Lieberman: (acidly) you find this amusing?

Henson: yes. It's an in joke.

Lieberman quotes from the Volk post: "screw the courts" and also says that he has an ftp site for all the OT materials. "Mr. Henson is laughing hysterically about this posting for reasons that I suppose he understands--" Henson offers to explain.

Lieberman: What's an ftp site?

Henson explains that ftp means file transfer protocol. You can use almost any machine on the Internet to access a file on almost any other machine, that has been placed in an ftp directory, he says with relish. [He goes on at length about how this is done.]

Lieberman: Okay. "So when he said 'I have an ftp site for all the OT materials,' he is saying he has all the OT materials on a site which people can access." Was Henson aware of Patrick Volk's ftp site? Does this refresh your recollection? he demands.
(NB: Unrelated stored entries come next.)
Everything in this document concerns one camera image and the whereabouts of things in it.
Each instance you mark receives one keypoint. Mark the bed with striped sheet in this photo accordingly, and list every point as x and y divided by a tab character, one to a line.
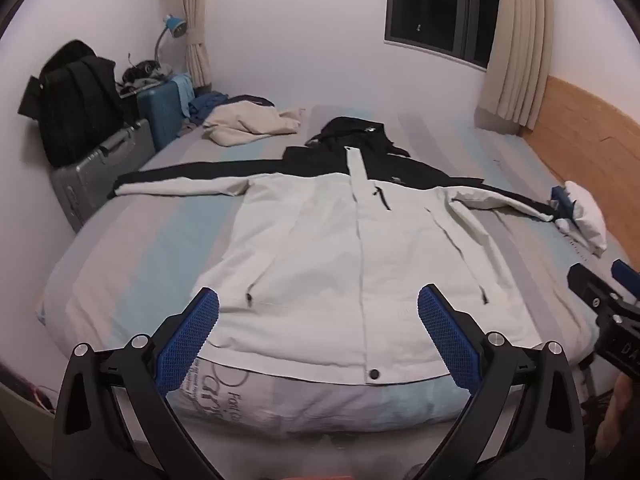
150	240

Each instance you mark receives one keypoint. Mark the blue hard suitcase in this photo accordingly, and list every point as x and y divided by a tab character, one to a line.
162	110

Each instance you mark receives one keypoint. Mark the wooden headboard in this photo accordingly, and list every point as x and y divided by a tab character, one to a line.
590	135

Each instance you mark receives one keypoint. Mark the beige curtain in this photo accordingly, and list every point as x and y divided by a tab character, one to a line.
515	50
197	20

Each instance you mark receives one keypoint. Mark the folded white and blue garment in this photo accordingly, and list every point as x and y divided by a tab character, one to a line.
585	215

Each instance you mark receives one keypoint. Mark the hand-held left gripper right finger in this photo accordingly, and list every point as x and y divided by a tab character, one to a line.
445	330

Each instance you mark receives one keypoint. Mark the pile of dark items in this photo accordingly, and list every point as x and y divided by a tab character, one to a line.
142	74

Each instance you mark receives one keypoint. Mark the person's right hand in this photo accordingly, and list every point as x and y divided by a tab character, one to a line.
620	410

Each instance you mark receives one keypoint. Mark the light blue cloth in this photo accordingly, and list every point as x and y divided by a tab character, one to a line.
184	89

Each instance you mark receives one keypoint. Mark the beige garment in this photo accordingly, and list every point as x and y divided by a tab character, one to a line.
245	122

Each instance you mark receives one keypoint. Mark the white and black jacket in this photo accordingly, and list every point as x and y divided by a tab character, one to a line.
310	240

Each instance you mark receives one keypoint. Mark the grey hard suitcase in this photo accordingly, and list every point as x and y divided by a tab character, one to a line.
100	170

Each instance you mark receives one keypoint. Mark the dark window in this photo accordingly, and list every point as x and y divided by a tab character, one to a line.
435	0

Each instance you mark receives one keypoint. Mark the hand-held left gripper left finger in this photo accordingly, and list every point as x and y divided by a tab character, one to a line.
192	330

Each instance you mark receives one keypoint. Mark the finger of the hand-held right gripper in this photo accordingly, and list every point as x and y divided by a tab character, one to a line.
582	280
625	272

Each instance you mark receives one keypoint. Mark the blue clothes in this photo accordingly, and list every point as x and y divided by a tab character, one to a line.
202	105

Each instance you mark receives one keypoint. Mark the blue desk lamp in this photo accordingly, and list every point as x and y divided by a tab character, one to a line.
175	26

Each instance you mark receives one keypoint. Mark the dark cloth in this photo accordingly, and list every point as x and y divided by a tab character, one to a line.
250	99

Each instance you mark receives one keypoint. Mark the black backpack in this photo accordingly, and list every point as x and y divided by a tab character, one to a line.
75	105
Henson: well, you see right after the colon, it says ftp:127.0.0.1?

Lieberman: yes.

Henson: that's a loopback address.

Lieberman wants to pursue the question of the site with the OT materials. Was Henson aware of Patrick Volk's ftp site?

Henson: (patiently) It's at 127.0.0.1. This is a loop back address. This is a troll.

Lieberman: what's a troll?

Henson: it comes from the fishing where you troll a bait along in the water and a fish will jump and bite the thing, and the idea of it is that the internet is a very humorous place and it's especially good to troll people who don't have any sense of humor at all, and this is a troll because an ftp site of 127.0.0.1 doesn't go anywhere. It loops right back around into your own machine.

Lieberman [not getting it]: So the idea...

It works much better when you take advantage of the /8, and use an address like 127.23.213.58 -- works just as well, but far fewer people will catch on.
In the days of NCP, before TCP/IP (aka ipv4), the original ARPANET TIP manual "Users Guide to the Terminal Imp" (originally written in 1971 by William Crowther, one of the authors of Adventure) documents on page 5-4 the procedure for connecting an input and output socket of one TIP to an input and output socket of another TIP, through an unsuspecting host, so you could chat back and forth directly between two TIP dial-ups, without actually logging into the host.

https://archive.org/details/bitsavers_bbntipADA0eTerminalIMP...

It went something like @HOST #, @SEND TO SOCKET #, @RECEIVE FROM SOCKET #, @PROTOCOL BOTH, making sure the sockets were different parity so as not to violate the Anita Bryant clause with homosocketuality:

https://news.ycombinator.com/item?id=12422813

You could also add the octal device port number of any other TIP user on your same TIP after the @ and before the command, to execute those commands on their session. (See page 5-7, "Setting Another Terminal's Parameters".) BBN wrote such great documentation and would mail copies of it for free to anyone who asked (that's how I got mine), you couldn't even call it security by obscurity!